Las mujeres, que (según Mateo) habían permanecido fieles al pie de la cruz como representantes de la Iglesia que ama, siguen desempeñando este mismo papel en la mañana de Pascua.
Es ciertamente sorprendente que las mujeres no se arredren ante los terribles acontecimientos que han tenido lugar, ni siquiera piensan en la imposibilidad de realizar su piadoso deseo (¿Quién nos correrá la piedra a la entrada del sepulcro?), sino que persisten imperturbablemente en su propósito de embalsamar el cadáver de Jesús para protegerlo de la descomposición en la medida de lo posible.

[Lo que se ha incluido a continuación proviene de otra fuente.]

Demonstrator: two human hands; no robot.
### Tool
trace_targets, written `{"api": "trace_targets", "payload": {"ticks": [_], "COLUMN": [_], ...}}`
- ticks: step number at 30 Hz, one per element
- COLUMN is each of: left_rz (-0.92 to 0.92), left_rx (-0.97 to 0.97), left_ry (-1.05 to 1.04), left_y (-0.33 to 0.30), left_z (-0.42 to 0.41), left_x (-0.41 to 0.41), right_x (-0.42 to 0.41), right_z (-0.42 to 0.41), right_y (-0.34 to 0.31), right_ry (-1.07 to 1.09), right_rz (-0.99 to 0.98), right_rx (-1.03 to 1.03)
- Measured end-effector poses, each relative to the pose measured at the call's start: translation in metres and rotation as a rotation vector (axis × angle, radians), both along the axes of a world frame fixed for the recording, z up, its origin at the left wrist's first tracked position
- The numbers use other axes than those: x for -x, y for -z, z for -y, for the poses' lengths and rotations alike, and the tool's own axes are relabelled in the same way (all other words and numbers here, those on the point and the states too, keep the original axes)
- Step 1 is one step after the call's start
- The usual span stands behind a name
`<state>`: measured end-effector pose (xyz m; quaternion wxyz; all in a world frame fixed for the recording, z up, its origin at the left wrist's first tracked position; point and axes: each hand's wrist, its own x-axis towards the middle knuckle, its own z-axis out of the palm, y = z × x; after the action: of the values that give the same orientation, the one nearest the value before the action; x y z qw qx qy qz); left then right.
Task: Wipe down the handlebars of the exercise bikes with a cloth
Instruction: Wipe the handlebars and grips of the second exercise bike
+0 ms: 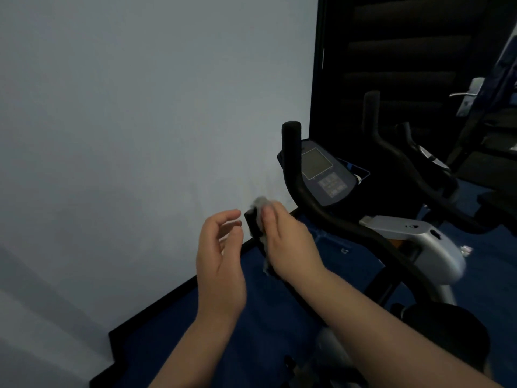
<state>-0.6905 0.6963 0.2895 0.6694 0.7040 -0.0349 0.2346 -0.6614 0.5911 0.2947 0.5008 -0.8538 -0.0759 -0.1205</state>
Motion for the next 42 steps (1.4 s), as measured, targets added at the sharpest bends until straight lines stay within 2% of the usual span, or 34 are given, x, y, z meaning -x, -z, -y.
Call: {"api": "trace_targets", "payload": {"ticks": [3, 5, 7, 9, 12, 14, 16, 17, 20, 22, 23, 25, 27, 28, 31, 34, 38, 42], "left_rz": [-0.007, -0.007, -0.011, -0.008, 0.004, 0.01, 0.006, 0.005, -0.004, -0.019, -0.022, -0.019, -0.02, -0.018, 0.011, 0.121, 0.195, 0.207], "left_rx": [0.011, 0.007, -0.008, -0.023, -0.023, -0.015, -0.008, -0.009, -0.024, -0.034, -0.037, -0.043, -0.039, -0.033, -0.058, -0.251, -0.492, -0.53], "left_ry": [0.009, 0.03, 0.063, 0.066, 0.029, 0.032, 0.048, 0.057, 0.08, 0.087, 0.087, 0.081, 0.084, 0.082, 0.096, 0.141, 0.262, 0.303], "left_y": [-0.001, 0.001, 0.004, 0.004, -0.001, -0.003, -0.003, -0.003, 0.002, 0.004, 0.005, 0.005, 0.005, 0.005, 0.005, 0.0, -0.005, -0.001], "left_z": [0.002, 0.004, 0.003, 0.001, -0.004, -0.007, -0.009, -0.01, -0.012, -0.012, -0.012, -0.011, -0.008, -0.007, -0.006, -0.008, -0.009, -0.003], "left_x": [0.0, 0.0, 0.001, -0.001, -0.007, -0.008, -0.007, -0.006, -0.005, -0.006, -0.006, -0.005, -0.005, -0.005, -0.006, -0.013, -0.032, -0.044], "right_x": [0.004, 0.024, 0.045, 0.045, 0.015, 0.001, 0.01, 0.021, 0.05, 0.047, 0.042, 0.026, 0.011, 0.011, 0.043, 0.075, 0.053, 0.05], "right_z": [-0.013, -0.006, 0.01, 0.02, 0.009, -0.008, -0.013, -0.01, 0.007, 0.012, 0.011, 0.003, -0.007, -0.012, -0.011, 0.015, 0.002, -0.008], "right_y": [-0.007, 0.008, 0.021, 0.023, -0.001, -0.009, -0.004, 0.003, 0.027, 0.024, 0.016, -0.005, -0.012, -0.013, 0.008, 0.036, 0.027, 0.031], "right_ry": [0.064, 0.091, 0.141, 0.141, 0.088, 0.134, 0.165, 0.159, 0.192, 0.156, 0.107, 0.046, 0.131, 0.194, 0.329, 0.283, 0.318, 0.334], "right_rz": [0.096, 0.134, 0.089, 0.001, -0.159, -0.105, 0.026, 0.083, 0.249, 0.205, 0.122, -0.099, -0.138, -0.106, 0.117, 0.266, 0.127, 0.141], "right_rx": [0.092, 0.292, 0.431, 0.358, 0.118, -0.03, -0.068, -0.016, 0.345, 0.425, 0.37, 0.112, -0.104, -0.111, 0.183, 0.418, 0.374, 0.686]}}
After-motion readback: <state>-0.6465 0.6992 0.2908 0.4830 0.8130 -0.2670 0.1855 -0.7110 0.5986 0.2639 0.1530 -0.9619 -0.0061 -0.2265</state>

Esto tiene algo de esa ingenua piedad popular que con un instinto seguro sigue su camino contra todos los impedimentos externos y contra todas las reservas espirituales.

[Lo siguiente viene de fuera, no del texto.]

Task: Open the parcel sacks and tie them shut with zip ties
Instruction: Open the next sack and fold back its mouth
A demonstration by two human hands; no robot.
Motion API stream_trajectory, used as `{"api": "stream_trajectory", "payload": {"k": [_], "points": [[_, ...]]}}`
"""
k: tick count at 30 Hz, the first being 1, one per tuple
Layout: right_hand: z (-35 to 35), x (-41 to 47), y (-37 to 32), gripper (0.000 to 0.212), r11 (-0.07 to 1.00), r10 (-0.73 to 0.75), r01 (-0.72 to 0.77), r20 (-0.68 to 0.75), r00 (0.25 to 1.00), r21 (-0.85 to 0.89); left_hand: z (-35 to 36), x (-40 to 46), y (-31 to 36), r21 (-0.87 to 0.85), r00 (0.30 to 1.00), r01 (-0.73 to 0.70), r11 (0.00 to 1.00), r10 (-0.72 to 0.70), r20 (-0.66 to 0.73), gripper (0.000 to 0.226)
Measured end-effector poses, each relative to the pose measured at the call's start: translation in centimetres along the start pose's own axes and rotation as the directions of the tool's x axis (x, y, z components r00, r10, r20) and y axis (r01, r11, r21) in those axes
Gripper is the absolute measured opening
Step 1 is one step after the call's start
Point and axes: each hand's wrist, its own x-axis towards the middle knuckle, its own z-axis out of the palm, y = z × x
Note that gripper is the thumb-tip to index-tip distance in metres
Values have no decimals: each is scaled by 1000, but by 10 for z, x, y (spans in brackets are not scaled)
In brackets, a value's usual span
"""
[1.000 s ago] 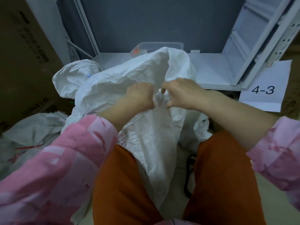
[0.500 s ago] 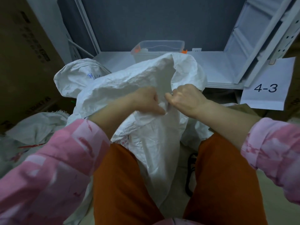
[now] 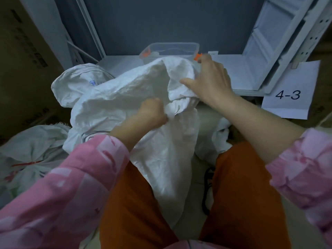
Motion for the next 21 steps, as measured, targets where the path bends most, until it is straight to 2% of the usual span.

Y esta piedad de las santas mujeres es recompensada por Dios, pues el mismo Dios elimina los obstáculos – la piedra estaba ya corrida- y cuando las mujeres, al final de su peregrinación sin circunstancias ni reflexiones, penetran en el santuario de la tumba vacía, les proporciona una explicación tranquilizadora ante el hecho maravilloso que se acaba de producir. Su susto es comprensible, es tradicional en la Escritura siempre que el hombre se encuentra ante una teofanía. El discurso del ángel es de una belleza sublime, sobrenatural: no se podría haber hablado de una manera más amable y al mismo tiempo más pertinente.